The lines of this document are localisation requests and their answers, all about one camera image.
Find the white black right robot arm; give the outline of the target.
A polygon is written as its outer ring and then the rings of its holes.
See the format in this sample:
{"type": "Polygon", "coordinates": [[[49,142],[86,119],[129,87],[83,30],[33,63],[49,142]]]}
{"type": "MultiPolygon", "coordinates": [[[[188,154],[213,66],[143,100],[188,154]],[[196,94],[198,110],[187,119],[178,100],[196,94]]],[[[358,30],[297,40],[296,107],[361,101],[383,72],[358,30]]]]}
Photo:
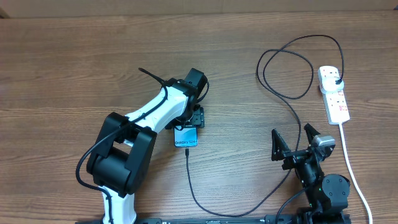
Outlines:
{"type": "Polygon", "coordinates": [[[336,144],[330,135],[320,134],[310,124],[304,130],[308,139],[306,149],[291,151],[276,129],[272,130],[272,161],[282,161],[283,170],[293,169],[302,190],[289,198],[276,215],[266,216],[269,223],[350,223],[343,210],[348,207],[350,181],[339,174],[326,175],[320,163],[331,156],[336,144]],[[295,215],[283,215],[284,208],[305,194],[308,207],[298,208],[295,215]]]}

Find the black Samsung smartphone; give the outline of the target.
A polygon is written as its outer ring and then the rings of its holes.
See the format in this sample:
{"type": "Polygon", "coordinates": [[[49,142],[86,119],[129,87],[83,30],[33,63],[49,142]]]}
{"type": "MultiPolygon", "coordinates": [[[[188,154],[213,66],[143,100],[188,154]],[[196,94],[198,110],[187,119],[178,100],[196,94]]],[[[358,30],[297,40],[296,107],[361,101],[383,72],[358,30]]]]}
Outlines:
{"type": "Polygon", "coordinates": [[[174,127],[175,147],[196,147],[198,145],[197,128],[174,127]]]}

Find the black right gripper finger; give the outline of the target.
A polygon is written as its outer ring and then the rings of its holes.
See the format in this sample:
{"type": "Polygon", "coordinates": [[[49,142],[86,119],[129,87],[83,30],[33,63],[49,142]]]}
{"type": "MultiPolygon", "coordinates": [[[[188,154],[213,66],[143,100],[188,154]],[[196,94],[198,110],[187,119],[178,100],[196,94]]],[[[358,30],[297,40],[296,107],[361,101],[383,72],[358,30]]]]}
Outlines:
{"type": "Polygon", "coordinates": [[[287,143],[284,141],[280,133],[273,129],[272,132],[272,161],[280,161],[285,158],[285,153],[290,152],[287,143]]]}
{"type": "Polygon", "coordinates": [[[315,139],[315,136],[320,135],[320,133],[319,133],[312,125],[310,125],[309,123],[307,123],[307,124],[304,126],[304,130],[305,130],[305,132],[306,132],[307,139],[308,139],[308,142],[309,142],[310,144],[313,143],[313,141],[314,141],[314,139],[315,139]]]}

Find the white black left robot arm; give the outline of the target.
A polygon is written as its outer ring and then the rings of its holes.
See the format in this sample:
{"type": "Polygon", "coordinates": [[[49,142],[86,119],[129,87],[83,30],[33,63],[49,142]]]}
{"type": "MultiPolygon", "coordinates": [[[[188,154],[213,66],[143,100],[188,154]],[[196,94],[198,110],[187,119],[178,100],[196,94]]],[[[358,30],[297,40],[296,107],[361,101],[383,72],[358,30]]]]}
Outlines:
{"type": "Polygon", "coordinates": [[[192,68],[184,79],[156,80],[159,94],[135,112],[107,115],[95,144],[78,162],[77,181],[103,196],[104,215],[98,223],[136,222],[134,194],[147,174],[161,130],[174,131],[177,147],[198,144],[197,130],[205,126],[199,102],[209,89],[207,77],[192,68]],[[92,185],[79,177],[82,164],[93,177],[92,185]]]}

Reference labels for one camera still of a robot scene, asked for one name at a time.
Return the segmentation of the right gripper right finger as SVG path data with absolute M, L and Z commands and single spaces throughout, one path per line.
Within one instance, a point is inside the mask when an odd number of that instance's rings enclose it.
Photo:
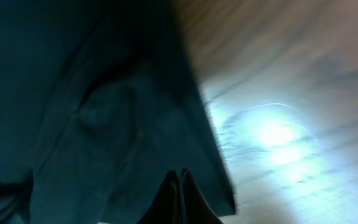
M 223 224 L 188 169 L 180 175 L 180 220 L 182 224 Z

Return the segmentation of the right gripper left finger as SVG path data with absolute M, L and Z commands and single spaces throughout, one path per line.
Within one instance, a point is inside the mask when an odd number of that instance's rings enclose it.
M 137 224 L 178 224 L 178 176 L 167 172 L 152 204 Z

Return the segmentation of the black t-shirt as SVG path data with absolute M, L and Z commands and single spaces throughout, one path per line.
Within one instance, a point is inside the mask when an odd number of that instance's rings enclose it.
M 171 1 L 0 0 L 0 223 L 137 223 L 167 172 L 236 204 Z

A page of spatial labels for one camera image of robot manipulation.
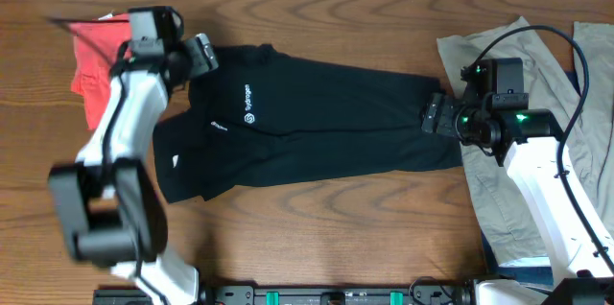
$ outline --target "green connector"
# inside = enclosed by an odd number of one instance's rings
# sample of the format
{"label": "green connector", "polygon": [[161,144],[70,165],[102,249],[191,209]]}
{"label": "green connector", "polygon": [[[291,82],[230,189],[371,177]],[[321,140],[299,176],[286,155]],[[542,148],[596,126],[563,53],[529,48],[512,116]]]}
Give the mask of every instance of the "green connector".
{"label": "green connector", "polygon": [[390,292],[390,305],[403,305],[403,294],[401,292]]}
{"label": "green connector", "polygon": [[267,305],[279,305],[279,293],[267,292]]}

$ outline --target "red cloth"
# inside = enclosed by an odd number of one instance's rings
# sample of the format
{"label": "red cloth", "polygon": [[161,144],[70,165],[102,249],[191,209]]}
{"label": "red cloth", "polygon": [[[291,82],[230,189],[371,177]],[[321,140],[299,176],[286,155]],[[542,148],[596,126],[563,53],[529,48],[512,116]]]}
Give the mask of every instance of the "red cloth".
{"label": "red cloth", "polygon": [[[127,14],[111,17],[109,20],[128,20]],[[117,49],[122,42],[130,39],[130,23],[73,23],[70,28],[90,39],[105,55],[115,61]],[[108,71],[110,65],[80,38],[73,38],[77,71],[70,89],[83,96],[85,119],[90,129],[98,127],[110,96]]]}

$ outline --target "blue fabric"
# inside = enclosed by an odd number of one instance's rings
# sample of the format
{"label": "blue fabric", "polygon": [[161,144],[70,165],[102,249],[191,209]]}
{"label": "blue fabric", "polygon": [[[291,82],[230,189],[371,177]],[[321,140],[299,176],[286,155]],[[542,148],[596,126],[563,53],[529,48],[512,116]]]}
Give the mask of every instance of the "blue fabric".
{"label": "blue fabric", "polygon": [[565,71],[565,75],[567,75],[569,82],[572,83],[572,86],[574,87],[574,89],[576,89],[576,92],[579,95],[578,73],[576,72],[576,70]]}
{"label": "blue fabric", "polygon": [[486,237],[482,233],[482,246],[484,248],[484,256],[486,258],[486,267],[488,273],[501,274],[506,277],[513,278],[521,283],[530,283],[536,285],[552,286],[554,284],[553,271],[550,267],[520,267],[520,268],[503,268],[499,267],[495,254],[488,244]]}

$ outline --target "pant leg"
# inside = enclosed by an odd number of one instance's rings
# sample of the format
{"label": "pant leg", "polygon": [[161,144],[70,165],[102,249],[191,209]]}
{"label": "pant leg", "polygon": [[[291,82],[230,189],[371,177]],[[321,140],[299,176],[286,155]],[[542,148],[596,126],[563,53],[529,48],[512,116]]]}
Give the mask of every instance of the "pant leg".
{"label": "pant leg", "polygon": [[190,84],[212,120],[264,132],[419,127],[437,79],[298,59],[271,45],[216,49],[220,68]]}
{"label": "pant leg", "polygon": [[[588,63],[590,85],[582,110],[581,129],[592,154],[591,183],[584,191],[595,205],[605,228],[614,232],[614,25],[601,23],[574,24],[574,40]],[[580,87],[584,75],[578,55],[574,57]]]}
{"label": "pant leg", "polygon": [[[456,141],[415,128],[275,135],[219,120],[204,125],[196,136],[184,134],[195,125],[191,113],[158,124],[153,135],[156,176],[168,202],[213,199],[235,185],[272,186],[461,164]],[[190,143],[192,136],[200,142]]]}
{"label": "pant leg", "polygon": [[[455,95],[461,96],[464,90],[460,76],[463,66],[471,64],[499,35],[528,25],[521,17],[508,26],[483,33],[438,39],[439,55]],[[524,61],[525,91],[530,93],[529,108],[547,108],[563,128],[567,126],[579,96],[536,32],[512,35],[495,46],[488,56],[521,58]],[[590,187],[591,181],[591,153],[583,142],[585,136],[580,126],[581,122],[573,129],[568,146],[574,169],[586,188]],[[523,258],[545,256],[545,247],[529,208],[505,170],[497,166],[494,158],[484,156],[475,147],[462,147],[461,152],[478,222],[492,245],[497,261],[506,264]]]}

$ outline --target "clothing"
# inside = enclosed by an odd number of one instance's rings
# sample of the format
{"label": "clothing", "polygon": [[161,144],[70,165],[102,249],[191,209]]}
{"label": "clothing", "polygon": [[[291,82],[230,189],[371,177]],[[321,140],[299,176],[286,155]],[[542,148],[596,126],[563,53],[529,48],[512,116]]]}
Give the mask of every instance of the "clothing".
{"label": "clothing", "polygon": [[[97,45],[107,58],[115,60],[122,42],[130,39],[128,15],[120,14],[106,20],[126,20],[126,23],[72,23],[70,28]],[[73,38],[77,70],[70,89],[83,96],[85,119],[89,129],[98,127],[110,97],[108,72],[110,65],[80,37]]]}
{"label": "clothing", "polygon": [[153,132],[169,202],[234,185],[461,164],[456,141],[420,130],[436,79],[292,58],[271,45],[216,54],[220,68],[190,83],[191,108]]}
{"label": "clothing", "polygon": [[[465,82],[460,70],[470,64],[496,37],[510,30],[528,26],[523,18],[516,22],[483,33],[469,36],[449,36],[437,40],[439,55],[456,97],[462,95]],[[577,24],[574,38],[586,53],[590,68],[591,86],[583,113],[576,122],[567,146],[576,174],[602,217],[605,227],[614,230],[614,183],[608,172],[602,172],[611,148],[612,110],[614,103],[614,64],[609,55],[614,52],[612,27],[591,28]],[[530,93],[529,108],[547,108],[564,129],[579,101],[579,94],[567,79],[565,72],[541,41],[535,31],[512,35],[489,53],[491,58],[519,57],[524,62],[525,91]],[[579,86],[583,86],[579,61],[576,61]],[[462,147],[462,161],[469,184],[471,200],[480,227],[491,244],[497,261],[502,266],[549,265],[546,250],[531,213],[522,195],[505,169],[497,166],[494,158],[486,157],[476,147]]]}

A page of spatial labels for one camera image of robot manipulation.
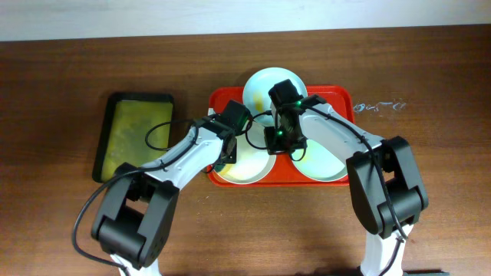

----------

EXERCISE REQUIREMENTS
Across the entries, how many lines include the string "spaces"? The answer should be only a number.

EXERCISE ANSWER
3